→ **Exercise brief**: Here the job is to transcribe the data exactly while omitting the images.
....
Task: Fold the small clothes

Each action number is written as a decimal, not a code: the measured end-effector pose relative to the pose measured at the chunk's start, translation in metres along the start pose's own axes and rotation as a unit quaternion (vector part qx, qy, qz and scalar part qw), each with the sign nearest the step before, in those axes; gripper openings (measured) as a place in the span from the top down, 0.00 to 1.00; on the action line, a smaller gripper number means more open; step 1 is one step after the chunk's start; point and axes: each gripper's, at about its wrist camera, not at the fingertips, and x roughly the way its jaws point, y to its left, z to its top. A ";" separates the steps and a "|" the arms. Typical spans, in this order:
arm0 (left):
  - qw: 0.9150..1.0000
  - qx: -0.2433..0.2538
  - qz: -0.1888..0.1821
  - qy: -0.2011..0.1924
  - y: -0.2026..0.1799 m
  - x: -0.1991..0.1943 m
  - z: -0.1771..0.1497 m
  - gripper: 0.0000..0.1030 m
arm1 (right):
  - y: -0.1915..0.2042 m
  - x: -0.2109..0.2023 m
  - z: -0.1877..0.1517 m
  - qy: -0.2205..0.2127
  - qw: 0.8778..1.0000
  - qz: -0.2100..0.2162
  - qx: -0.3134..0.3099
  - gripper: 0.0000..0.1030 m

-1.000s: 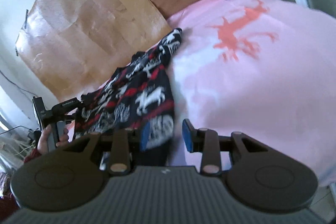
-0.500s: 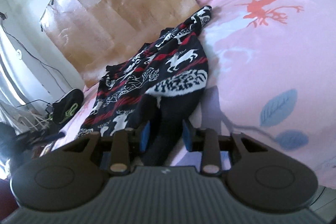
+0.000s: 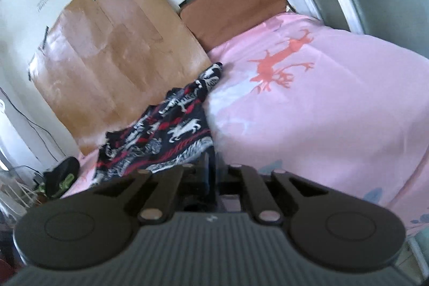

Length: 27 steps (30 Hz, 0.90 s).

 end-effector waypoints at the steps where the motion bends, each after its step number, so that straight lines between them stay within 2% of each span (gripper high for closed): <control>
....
→ **Written answer**:
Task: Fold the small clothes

Each action number is written as a decimal, not a code: the measured end-effector pose relative to the pose measured at the chunk's start, translation in metres along the start pose's own axes and rotation as a unit quaternion (vector part qx, qy, qz and scalar part qw), each with the sign nearest the step before, in those axes; gripper openings (measured) as a place in the span from the top down, 0.00 to 1.00; on the action line, a smaller gripper number means more open; step 1 is one step after the chunk's start; point and axes: each gripper's, at about its wrist camera, not at the fingertips, and x roughly the way its jaws point, y to its left, z to its top. A ";" separates the steps and a "|" the arms. Typical spans, in this order:
arm0 (left):
  - qw: 0.9150..1.0000
  - qx: -0.2433..0.2538
  - qz: -0.1888..0.1821
  - qy: -0.2011..0.1924
  - y: -0.2026..0.1799 m
  - x: -0.1991..0.1943 m
  - z: -0.1771..0.1497 m
  - gripper: 0.0000..0.1030 m
arm1 (right):
  - y: -0.1915..0.2042 m
  - x: -0.2109..0.2023 m
  - z: -0.1877..0.1517 m
  - qy: -0.2205..0.2127
  - qw: 0.8778..1.0000
  - qz: -0.2100..0.2162
  - qx: -0.3134..0.3099
  - gripper: 0.0000..0.1030 m

-1.000s: 
-0.500s: 
+0.000s: 

Length: 27 steps (30 Hz, 0.90 s).

 end-effector waypoints at the steps where the motion bends, each after its step number, so that straight lines between them stay within 2% of each span (gripper high for closed): <control>

The output contains nothing further.